This journey has changed me in ways that I cannot even begin to realize yet, and I’m sure it will continue to change me. I thought about something this morning that is interesting to me. I have never been very afraid of weather systems, and since I love to see a good storm I have the type of luck that they never come very close to me. I used to at least be moderately afraid, though, when the sirens, etc. would go off during the night. After Erin was born, we felt more obligated, and so would wake up and listen to the weather to ensure it wasn’t coming our way. Well, last night I slept through the sirens, and only woke twice to hear the heavy rain and wind. (I found out there were sirens from FaceBook this morning!) And I really don’t care. Couldn’t have cared less if it blew me away. My only caveat is that if it is going to hit my house, I politely request that it actually kills me versus the inconvenience of waking up in rain and rubble. But I don’t have that sort of luck.

Speaking of which, I just told a friend via email that I know “I can’t get out of this life.” It’s like a damn dinner party that you just can’t get out of going to. Well, you could, but you know you shouldn’t or that you won’t? I know you know the feeling.

And then there is something else. I read a lovely short article by a lady grieving her son. I don’t know who she is but his name was Tim. She was saying how she would have traded places with him, but that she wouldn’t wish this type of grief on anyone and so wouldn’t wish it on him either. Nor would she wish him to have to suffer in any way. So I had to think of that, and it gave me some solace. But then I thought of how I have been so selfish and not even thought of the months that I know Erin suffered. I don’t know how badly in some cases, because she wasn’t one to talk about her feelings. It was like pulling teeth unless she was having an outburst right then. Who knows how she felt. It wasn’t that I didn’t try to find out, but maybe she never told us the whole truth.

I just don’t know how to make sense of this, and how to move on, and how or why or what or where – I know nothing it seems. Knowing would not make me less sad, so I don’t know why I feel I have to understand this so much. I have a lot locked up inside of my mind and spirit that I want to talk about. I don’t know how to put some of it into words, and I have so many questions. And I’m afraid of so many things, for the first time in a long time. I’m afraid of losing Erin for good, I’m afraid of losing myself, of losing whatever there is that is left behind here, and of becoming stuck. Maybe becoming stuck is the biggest fear that I have. Now that she is gone, if I do nothing with the rest of my life, how is that honoring her?

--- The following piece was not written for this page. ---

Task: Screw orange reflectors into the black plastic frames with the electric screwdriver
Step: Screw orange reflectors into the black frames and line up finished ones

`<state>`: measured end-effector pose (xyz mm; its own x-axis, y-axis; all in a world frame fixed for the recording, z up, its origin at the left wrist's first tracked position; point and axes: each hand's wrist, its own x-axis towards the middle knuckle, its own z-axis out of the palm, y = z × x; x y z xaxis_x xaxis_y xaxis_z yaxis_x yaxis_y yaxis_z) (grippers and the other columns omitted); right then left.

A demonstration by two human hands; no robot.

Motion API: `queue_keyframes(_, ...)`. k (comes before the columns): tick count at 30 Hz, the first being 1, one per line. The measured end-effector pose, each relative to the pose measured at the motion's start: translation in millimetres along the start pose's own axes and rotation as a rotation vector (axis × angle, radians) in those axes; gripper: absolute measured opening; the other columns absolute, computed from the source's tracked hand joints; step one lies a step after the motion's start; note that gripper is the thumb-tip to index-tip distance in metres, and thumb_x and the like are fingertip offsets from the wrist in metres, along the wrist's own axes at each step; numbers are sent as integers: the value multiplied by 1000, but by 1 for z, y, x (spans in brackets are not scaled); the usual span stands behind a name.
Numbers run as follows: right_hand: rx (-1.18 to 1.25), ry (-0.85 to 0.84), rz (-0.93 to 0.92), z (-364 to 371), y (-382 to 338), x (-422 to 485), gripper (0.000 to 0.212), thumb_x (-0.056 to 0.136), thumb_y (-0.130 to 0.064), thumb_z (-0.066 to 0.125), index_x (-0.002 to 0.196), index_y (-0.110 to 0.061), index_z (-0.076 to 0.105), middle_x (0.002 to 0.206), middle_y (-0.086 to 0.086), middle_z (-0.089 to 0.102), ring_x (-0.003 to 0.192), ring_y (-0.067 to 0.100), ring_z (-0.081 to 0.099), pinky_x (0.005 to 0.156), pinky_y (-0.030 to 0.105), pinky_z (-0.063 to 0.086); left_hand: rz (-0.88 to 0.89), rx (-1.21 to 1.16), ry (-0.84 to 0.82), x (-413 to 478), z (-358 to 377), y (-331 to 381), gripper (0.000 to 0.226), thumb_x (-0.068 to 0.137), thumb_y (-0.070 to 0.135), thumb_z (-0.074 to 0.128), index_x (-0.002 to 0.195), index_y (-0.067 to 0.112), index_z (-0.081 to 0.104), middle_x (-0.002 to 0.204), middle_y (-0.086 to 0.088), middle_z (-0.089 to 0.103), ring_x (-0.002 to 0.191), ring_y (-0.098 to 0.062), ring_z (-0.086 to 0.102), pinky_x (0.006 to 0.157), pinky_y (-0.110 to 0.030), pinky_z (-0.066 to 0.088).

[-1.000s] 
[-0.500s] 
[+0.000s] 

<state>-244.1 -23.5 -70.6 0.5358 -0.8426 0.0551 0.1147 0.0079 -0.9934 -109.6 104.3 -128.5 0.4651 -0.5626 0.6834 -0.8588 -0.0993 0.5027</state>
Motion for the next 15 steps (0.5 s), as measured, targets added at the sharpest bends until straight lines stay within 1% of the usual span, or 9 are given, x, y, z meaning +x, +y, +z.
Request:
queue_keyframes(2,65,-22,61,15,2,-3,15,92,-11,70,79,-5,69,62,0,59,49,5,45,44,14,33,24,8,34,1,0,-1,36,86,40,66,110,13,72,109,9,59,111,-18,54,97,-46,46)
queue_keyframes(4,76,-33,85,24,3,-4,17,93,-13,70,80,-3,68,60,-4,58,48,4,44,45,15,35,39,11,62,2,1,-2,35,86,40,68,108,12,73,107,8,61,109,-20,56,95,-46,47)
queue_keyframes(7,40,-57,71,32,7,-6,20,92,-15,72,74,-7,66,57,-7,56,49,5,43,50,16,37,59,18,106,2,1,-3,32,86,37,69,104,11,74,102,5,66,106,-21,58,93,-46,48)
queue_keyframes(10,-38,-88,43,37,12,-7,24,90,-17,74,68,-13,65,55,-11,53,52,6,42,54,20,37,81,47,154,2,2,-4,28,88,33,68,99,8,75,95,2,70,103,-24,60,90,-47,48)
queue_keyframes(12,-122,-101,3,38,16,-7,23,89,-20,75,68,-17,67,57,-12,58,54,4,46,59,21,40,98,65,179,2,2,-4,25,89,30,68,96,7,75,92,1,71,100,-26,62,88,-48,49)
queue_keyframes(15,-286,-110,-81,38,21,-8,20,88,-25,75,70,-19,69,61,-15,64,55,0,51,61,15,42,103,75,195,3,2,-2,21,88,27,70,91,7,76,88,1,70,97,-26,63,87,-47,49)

One day soon I will get the courage to video her room, or at least take pictures. I want to share her world with you. Her room wasn’t designer – it was ERIN. It was whatever she wanted and maybe a little of what I guided her towards. We had lived here a little over a year, and had finally gotten most of her stuff (99%) up on the walls, and put into place. When I look in the doorway, I see her everywhere. She left her mark everywhere she went.

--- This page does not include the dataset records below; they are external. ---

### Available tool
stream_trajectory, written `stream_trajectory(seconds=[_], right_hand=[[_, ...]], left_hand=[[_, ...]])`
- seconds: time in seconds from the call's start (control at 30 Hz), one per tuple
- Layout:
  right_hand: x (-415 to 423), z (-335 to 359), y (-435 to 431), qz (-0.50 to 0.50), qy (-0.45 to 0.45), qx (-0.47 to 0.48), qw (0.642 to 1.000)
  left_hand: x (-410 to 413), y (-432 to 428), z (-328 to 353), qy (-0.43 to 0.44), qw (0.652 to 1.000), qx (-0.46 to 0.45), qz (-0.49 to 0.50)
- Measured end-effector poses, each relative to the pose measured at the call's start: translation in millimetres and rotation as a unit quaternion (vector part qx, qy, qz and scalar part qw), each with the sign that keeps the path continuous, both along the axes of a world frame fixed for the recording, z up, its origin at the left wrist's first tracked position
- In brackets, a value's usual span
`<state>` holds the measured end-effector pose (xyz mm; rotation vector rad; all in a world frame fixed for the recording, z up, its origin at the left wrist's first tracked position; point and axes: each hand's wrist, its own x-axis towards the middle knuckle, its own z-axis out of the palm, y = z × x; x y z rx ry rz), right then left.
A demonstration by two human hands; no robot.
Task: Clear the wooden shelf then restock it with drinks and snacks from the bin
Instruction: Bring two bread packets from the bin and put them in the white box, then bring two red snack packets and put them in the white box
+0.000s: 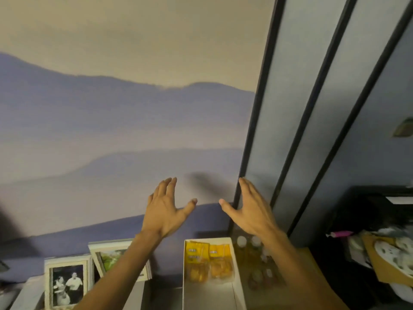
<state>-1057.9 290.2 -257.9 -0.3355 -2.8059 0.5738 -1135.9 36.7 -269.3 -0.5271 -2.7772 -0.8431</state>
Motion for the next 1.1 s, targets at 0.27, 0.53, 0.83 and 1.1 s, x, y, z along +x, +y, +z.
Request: stream_trajectory(seconds=[0.27, 0.53, 0.83, 1.1], right_hand=[[10.0, 80.0, -46.2, 0.056, 0.033, 0.030, 0.997], [8.8, 110.5, -133.5, 0.208, 0.057, 0.033, 0.976], [57.4, 84.1, -336.5, 0.428, 0.030, 0.030, 0.903], [104.7, 29.8, -535.8, 0.562, -0.020, 0.035, 0.826]], left_hand=[[40.0, -66.2, 84.5, 0.064, 0.993, -0.017, 0.102], [132.3, -160.4, 104.0, 0.089, 0.960, -0.046, 0.263], [287.6, -320.5, 76.4, 0.046, 0.882, -0.048, 0.467], [387.5, -461.5, 26.0, -0.006, 0.819, -0.026, 0.574]])
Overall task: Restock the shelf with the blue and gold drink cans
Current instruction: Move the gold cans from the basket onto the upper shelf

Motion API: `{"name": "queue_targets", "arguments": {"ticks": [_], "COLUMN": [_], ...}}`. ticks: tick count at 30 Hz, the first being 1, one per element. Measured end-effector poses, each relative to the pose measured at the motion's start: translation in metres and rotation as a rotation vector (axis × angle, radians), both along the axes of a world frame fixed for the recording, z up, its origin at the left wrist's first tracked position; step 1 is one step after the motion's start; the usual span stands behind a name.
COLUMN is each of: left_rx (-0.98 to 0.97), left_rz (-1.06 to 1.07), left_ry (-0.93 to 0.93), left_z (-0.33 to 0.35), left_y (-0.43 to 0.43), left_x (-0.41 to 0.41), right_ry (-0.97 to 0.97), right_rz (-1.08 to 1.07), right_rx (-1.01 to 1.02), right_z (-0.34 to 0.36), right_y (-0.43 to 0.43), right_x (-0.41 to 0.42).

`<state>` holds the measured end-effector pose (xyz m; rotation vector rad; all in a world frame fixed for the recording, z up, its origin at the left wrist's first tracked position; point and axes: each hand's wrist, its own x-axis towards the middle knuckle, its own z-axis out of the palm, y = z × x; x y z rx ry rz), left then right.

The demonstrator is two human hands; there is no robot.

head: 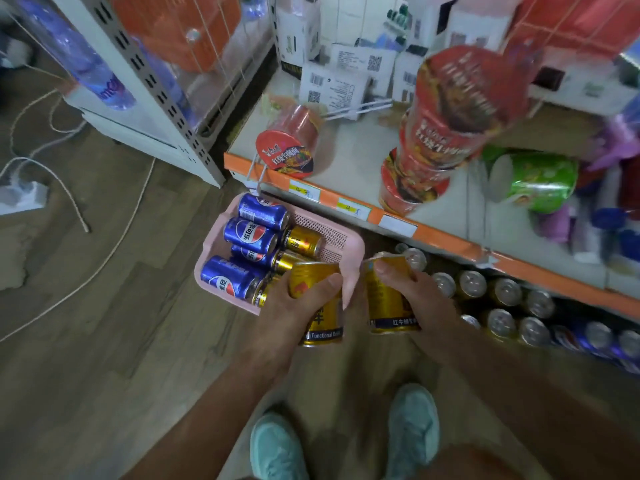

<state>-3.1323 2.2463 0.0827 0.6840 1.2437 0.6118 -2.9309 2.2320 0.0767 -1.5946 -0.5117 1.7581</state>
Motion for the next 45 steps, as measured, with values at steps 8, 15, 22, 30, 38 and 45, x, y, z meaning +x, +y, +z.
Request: {"name": "queue_targets", "arguments": {"ticks": [8, 15, 22, 30, 38, 45], "left_rx": [0.024, 0.127, 0.094, 0.212, 0.376, 0.437], "left_rz": [-0.102, -0.144, -0.164, -0.195, -0.270, -0.229], "left_ry": [0.028, 0.017, 0.034, 0.008, 0.028, -0.005], "left_z": [0.266, 0.442, 0.535, 0.603, 0.645, 0.660], "left_y": [-0.022, -0.039, -0.056, -0.064, -0.038, 0.004], "left_x": [0.046, 0.087, 0.138, 0.203, 0.239, 0.252], "right_ry": [-0.092, -0.110, -0.092, -0.169, -0.218, -0.331], "right_rz": [-0.094, -0.217, -0.319, -0.238, -0.303, -0.293], "right_rx": [-0.039, -0.029, -0.003, 0.189, 0.350, 0.404], "right_z": [0.261, 0.439, 0.529, 0.596, 0.639, 0.664], "right_y": [-0.047, -0.081, -0.118, -0.119, -0.090, -0.058], "right_x": [0.022, 0.060, 0.122, 0.183, 0.214, 0.230]}}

I know I thank you each day for sharing this journey with me, but I will continue to do so. Thank you. And many blessings.

New Energies

Ah! So I didn’t post anything yesterday. I honestly got started, then I forgot. I had some distractions and I guess it kept me from breaking down too much. Here is what I had started, and then got sad and stopped writing.

Some days it is hard for me to really believe that Erin is no longer here. I do not say “she passed away” because I need to face reality, and that reality is that she died. Saying that is surreal to me. How could it have happened? I ask that philosophically because I know it happened, etc. There is still a part of me that doesn’t understand.

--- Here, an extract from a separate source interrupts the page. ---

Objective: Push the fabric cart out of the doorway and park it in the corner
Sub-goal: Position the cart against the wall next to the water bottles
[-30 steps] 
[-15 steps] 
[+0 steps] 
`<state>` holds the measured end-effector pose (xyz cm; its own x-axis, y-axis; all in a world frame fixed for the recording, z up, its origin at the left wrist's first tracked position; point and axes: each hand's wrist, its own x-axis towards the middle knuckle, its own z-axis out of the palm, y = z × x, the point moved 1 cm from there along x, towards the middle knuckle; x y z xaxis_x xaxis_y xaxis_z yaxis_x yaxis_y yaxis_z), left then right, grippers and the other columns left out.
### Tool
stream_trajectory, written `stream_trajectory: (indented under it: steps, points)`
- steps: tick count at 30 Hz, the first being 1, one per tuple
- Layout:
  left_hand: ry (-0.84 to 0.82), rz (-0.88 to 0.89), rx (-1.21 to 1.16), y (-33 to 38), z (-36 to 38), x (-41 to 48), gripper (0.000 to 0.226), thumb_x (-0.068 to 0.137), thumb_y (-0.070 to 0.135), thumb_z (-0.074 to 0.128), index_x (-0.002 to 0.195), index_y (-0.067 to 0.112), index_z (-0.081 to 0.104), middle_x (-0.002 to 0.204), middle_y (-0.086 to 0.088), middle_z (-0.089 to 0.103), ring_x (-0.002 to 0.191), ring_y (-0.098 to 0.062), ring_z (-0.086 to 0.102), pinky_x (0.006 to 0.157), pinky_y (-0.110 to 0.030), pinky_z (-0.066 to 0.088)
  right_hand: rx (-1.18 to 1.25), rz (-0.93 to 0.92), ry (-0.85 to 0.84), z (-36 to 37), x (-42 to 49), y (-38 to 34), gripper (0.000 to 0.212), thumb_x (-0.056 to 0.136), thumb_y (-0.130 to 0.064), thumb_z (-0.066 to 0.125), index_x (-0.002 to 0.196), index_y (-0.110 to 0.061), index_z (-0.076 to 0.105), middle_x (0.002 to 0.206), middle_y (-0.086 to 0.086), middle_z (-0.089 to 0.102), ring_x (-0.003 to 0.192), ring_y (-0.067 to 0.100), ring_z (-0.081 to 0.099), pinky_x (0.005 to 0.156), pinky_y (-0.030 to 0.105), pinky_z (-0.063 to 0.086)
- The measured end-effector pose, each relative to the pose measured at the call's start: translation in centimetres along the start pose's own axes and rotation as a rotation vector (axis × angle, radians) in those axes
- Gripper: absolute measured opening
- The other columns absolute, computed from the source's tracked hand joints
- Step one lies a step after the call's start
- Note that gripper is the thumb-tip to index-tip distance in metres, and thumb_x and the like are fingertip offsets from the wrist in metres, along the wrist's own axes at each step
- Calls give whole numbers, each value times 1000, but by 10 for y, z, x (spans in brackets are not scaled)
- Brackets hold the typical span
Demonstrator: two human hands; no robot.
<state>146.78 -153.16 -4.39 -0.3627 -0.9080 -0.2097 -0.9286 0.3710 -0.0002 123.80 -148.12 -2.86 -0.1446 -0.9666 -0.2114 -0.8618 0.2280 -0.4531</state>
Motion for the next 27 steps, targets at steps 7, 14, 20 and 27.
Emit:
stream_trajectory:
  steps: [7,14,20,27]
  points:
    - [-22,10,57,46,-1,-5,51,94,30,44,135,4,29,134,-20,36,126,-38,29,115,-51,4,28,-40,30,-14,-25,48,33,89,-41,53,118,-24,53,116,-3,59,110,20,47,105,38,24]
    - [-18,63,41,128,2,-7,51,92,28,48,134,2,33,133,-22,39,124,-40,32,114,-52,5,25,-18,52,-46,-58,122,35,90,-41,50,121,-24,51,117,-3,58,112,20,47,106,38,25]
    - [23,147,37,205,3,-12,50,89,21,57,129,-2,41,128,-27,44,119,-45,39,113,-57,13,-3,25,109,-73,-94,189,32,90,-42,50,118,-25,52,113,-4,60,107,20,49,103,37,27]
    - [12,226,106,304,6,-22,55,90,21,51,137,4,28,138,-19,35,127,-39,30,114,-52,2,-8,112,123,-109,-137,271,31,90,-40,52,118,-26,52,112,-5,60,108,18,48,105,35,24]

Yesterday I wrote my completion letter for my grief therapy “homework.” I did feel better after writing it. It gave me a chance to put down on paper what I am sorry for, and what I just simply wanted to tell her.

Still, it sucks to wake every day with that feeling in your stomach and heart area. You know the feeling – like when you suddenly know something is wrong and you are so worried that you can hardly stand it? Yes, that one. But it doesn’t go away. My heart chakra is so tender and sore, that my physical chest area actually hurts to the touch over my physical heart area. It’s like it is sore from being punched. I bet I have produced enough energy in the past two months through that area of my body to power my house.

I also wonder, how many more days, weeks, or months can I stand to feel so lost? I am metaphorically walking in the desert with nothing in sight. I just go through the motions, like putting one foot in front of the other because that’s what you have to do if you want to be walking. And I walk (metaphorically) because that’s all that I know to do. I’m not sure I even care anymore if I ever get to the other side, but in the moments that I do care, I feel so lost.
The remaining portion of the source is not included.